The goal of this programming exercise is to let you get familiar with methods/parameters for EPD. You are required to adjust EPD's parameters, or even create your own EPD method, in order to increase the accuracy of EPD.
Dataset: A small dataset with 4 speakers comes with the above example program. A bigger one with 22 speakers (of 2012 class) is available here. TA will give the link to download 50% of recordings of students in the class this year.
How to run the example program
Modify the main program as follows:
Add necessary toolboxes to the search path. (See "addpath" in goTest.m.)
Assign the corpus path to the variable "auDir". (See "auDir" in goTest.m. You can choose not to change it for the first time, then a small default dataset will be used instead.)
Run "goTest" under MATLAB to show the overall recognition rate as well as the recognition rate for each person.
After you have obtained the baseline recognition rate, you can perform error analysis.
Run "epdFileCheck(auSet)" to check badly performed files.
Run "epdFileCheck(auSet, '921588_Leon')" to check badly performed files from a specific speaker '921588_Leon'.
How to get better accuracy
For myEpd.m, the most important parameter is epdOpt.volumeRatio, which is set to 0.1 by default. You can check out goPrmTune.m which uses a simple exhaustive search to find the optimum value of volume threshold. (Be aware that it might take a long time to run it. You may want to reduce the number of wave files before invoking the program.)

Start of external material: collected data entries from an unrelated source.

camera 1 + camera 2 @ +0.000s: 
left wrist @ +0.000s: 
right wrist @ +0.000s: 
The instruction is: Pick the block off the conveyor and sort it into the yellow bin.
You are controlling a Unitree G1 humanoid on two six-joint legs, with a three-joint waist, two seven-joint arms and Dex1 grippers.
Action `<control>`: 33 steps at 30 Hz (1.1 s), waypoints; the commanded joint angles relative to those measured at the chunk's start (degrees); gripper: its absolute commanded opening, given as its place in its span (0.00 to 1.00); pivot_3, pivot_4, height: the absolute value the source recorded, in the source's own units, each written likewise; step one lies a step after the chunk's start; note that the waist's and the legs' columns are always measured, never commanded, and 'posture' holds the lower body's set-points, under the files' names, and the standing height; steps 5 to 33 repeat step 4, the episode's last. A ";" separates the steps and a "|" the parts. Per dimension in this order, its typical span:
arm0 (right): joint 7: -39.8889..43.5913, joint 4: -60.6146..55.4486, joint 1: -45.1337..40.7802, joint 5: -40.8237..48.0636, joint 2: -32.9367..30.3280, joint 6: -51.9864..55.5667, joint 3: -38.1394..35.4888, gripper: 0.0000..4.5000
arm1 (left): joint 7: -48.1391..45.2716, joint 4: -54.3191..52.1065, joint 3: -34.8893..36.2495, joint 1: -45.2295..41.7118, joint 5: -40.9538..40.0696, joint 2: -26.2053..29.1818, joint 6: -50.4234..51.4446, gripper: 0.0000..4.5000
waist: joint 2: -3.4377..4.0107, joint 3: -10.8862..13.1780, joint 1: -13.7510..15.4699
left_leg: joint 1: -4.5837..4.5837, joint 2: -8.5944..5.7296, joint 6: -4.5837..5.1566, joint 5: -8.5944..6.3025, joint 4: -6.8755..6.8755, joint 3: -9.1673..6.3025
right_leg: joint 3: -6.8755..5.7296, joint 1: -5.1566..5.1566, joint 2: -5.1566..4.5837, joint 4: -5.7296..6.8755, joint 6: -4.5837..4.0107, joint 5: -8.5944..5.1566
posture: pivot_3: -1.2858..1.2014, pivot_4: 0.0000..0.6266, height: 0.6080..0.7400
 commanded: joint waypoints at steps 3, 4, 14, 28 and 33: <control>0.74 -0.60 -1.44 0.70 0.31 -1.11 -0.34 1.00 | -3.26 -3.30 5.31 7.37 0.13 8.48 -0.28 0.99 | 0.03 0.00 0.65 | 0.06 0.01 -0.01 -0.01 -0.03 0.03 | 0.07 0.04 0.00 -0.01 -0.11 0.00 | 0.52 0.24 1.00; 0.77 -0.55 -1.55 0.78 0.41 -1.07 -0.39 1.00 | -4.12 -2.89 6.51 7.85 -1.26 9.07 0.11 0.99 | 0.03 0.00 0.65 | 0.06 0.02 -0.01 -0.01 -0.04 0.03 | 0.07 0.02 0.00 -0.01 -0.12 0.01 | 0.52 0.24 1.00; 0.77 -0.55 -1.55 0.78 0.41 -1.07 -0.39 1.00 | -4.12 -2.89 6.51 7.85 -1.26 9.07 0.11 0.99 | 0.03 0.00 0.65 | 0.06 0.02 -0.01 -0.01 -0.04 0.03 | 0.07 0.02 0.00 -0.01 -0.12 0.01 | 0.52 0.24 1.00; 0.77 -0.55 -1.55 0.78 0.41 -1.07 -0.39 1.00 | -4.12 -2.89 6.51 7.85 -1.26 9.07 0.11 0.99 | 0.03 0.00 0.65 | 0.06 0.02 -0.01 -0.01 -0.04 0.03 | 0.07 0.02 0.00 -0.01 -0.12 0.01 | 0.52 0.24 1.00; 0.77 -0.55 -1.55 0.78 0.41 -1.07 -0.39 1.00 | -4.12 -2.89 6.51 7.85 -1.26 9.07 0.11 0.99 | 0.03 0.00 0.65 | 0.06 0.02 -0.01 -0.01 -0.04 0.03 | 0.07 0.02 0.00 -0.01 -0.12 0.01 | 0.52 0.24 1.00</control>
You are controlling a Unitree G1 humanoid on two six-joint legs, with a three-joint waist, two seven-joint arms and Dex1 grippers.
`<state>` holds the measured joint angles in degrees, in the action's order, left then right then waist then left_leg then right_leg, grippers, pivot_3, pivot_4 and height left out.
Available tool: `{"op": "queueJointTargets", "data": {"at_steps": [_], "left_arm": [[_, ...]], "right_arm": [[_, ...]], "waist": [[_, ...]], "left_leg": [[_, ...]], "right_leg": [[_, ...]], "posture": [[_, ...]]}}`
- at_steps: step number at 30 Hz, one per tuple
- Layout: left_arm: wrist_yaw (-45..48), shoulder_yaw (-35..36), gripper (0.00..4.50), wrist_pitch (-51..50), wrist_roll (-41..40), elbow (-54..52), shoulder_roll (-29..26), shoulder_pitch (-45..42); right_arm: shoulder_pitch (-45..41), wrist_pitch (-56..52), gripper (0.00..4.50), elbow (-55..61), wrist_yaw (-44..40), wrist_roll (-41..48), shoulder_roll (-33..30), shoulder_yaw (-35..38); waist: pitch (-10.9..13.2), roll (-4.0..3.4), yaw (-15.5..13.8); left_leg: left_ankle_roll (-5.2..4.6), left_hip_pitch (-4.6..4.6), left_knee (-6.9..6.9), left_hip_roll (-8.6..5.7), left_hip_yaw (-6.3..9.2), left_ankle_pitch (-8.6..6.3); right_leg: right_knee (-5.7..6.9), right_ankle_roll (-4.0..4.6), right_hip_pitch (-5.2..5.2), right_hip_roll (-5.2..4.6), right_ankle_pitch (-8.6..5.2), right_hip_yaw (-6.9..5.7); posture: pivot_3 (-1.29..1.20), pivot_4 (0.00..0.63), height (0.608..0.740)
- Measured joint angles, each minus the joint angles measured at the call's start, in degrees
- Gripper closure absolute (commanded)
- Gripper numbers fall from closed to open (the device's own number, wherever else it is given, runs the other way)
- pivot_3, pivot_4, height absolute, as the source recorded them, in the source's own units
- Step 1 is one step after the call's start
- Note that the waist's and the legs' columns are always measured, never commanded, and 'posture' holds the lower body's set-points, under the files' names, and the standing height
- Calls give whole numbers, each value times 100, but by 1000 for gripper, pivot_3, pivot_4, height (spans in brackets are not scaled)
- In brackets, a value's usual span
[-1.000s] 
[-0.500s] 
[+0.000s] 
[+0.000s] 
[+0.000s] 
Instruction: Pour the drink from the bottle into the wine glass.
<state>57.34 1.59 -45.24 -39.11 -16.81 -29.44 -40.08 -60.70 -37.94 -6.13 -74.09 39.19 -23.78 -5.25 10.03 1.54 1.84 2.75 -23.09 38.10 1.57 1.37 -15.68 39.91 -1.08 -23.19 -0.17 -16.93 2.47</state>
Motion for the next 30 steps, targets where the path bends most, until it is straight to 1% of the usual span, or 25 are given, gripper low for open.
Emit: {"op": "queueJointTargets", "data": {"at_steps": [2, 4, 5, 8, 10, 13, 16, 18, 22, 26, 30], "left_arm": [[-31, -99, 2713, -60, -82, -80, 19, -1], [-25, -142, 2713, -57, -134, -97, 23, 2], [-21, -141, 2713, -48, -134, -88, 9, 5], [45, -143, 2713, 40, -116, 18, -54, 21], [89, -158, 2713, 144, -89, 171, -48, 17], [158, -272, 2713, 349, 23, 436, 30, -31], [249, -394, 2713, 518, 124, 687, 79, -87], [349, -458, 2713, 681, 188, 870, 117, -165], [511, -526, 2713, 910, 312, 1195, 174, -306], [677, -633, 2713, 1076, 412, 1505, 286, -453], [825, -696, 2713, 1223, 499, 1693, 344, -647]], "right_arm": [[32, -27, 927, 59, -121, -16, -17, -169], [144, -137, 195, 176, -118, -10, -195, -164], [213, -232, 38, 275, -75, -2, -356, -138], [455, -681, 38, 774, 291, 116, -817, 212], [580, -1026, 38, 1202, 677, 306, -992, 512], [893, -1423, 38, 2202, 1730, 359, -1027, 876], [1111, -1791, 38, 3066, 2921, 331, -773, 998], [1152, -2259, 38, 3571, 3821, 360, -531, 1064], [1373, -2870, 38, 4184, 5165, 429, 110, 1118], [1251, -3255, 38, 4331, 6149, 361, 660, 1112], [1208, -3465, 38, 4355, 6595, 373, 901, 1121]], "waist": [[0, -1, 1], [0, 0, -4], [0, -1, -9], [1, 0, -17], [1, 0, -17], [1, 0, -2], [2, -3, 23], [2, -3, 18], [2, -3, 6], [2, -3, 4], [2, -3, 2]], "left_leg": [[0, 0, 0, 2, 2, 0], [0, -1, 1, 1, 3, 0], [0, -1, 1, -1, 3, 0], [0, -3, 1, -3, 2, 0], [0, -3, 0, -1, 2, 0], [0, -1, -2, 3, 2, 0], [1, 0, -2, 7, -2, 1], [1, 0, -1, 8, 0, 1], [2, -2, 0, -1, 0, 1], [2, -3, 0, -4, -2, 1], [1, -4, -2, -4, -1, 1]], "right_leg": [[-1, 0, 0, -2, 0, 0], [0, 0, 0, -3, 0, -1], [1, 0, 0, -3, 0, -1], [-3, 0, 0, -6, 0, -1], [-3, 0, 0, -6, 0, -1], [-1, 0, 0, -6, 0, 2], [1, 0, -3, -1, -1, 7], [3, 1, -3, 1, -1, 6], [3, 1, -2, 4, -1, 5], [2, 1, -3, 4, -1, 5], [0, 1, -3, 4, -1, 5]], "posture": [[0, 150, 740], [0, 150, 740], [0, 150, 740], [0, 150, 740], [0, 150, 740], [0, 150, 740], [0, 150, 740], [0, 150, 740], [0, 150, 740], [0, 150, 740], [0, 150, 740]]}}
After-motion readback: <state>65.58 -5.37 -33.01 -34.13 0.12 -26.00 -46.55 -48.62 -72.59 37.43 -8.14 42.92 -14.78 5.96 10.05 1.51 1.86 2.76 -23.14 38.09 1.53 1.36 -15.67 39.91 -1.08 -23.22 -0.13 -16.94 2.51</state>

The current main program for EPD is myEpd.m, which is a simplified version of the endPointDetect.m in the SAP Toolobx. You should try the existing EPD program "endPointDetect.m" (by calling it from myEpd.m) available in the SAP toolbox. Try all 3 different methods to find the best one, and then try to find the best parameters for this method.
Besides exhaustive search, you may want to use some simple heuristic search (for instance, fminsearch) for parameter tuning.
Observe wave files with larget error to see if you can find other EPD parameters that might gave better performance.
You should only upload the following files for performance evaluation:
myEpd.m: Your main function for EPD
myEpdOptSet.m: The options (parameters) for myEpd.m.
myMethod.txt: Please describe your method briefly, including the recognition rates and the lesson you learned.
The other files that might be used by myEpd.m.
TA will use your program to evaluate the performance of your PT and post the result on the web.
Be aware that
The given dataset can be used as the training set, which consists of about 50% of the recordings of all students. The final ranking will be based on the hidden test dataset recorded this year. (So do not overfit the training set if you are using machine learning based approaches for this program contest.)
If the performance tuning is time consuming, you can use a partial dataset to obtain a rough result quickly.